- **WHAT IS BEING ASKED**
Each line of the listing that includes "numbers" should be reported.

....

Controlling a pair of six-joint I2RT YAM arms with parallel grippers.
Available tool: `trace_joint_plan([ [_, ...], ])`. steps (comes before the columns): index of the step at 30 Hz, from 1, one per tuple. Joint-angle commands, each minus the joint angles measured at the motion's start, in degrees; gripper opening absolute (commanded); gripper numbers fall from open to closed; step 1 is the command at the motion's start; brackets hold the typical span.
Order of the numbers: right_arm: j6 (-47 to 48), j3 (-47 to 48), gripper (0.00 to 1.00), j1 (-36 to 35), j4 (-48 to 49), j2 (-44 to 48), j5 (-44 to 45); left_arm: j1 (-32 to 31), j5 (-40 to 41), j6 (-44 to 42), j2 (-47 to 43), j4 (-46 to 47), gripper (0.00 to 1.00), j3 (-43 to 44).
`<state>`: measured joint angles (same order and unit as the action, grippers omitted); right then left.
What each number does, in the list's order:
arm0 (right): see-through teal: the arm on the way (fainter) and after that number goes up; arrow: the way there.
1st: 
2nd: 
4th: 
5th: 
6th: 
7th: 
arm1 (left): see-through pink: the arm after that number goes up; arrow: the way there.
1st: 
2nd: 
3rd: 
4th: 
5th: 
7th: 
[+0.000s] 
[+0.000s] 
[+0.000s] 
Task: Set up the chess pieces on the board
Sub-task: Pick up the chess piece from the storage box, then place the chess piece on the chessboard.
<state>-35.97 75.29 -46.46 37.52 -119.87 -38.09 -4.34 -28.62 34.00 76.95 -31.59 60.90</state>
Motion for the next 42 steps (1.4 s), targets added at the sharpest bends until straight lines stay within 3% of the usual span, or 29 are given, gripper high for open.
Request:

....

- **EXERCISE RESPONSE**
Available tool: `trace_joint_plan([ [_, ...], ])`. steps (comes before the columns): index of the step at 30 Hz, from 1, one per tuple. Joint-angle commands, each minus the joint angles measured at the motion's start, in degrees; gripper opening absolute (commanded); gripper numbers fall from open to closed; step 1 is the command at the motion's start; brackets hold the typical span.
Order of the numbers: right_arm: j6 (-47 to 48), j3 (-47 to 48), gripper (0.00 to 1.00), j1 (-36 to 35), j4 (-48 to 49), j2 (-44 to 48), j5 (-44 to 45); left_arm: j1 (-32 to 31), j5 (-40 to 41), j6 (-44 to 42), j2 (-47 to 43), j4 (-46 to 47), gripper (0.00 to 1.00), j3 (-43 to 44).

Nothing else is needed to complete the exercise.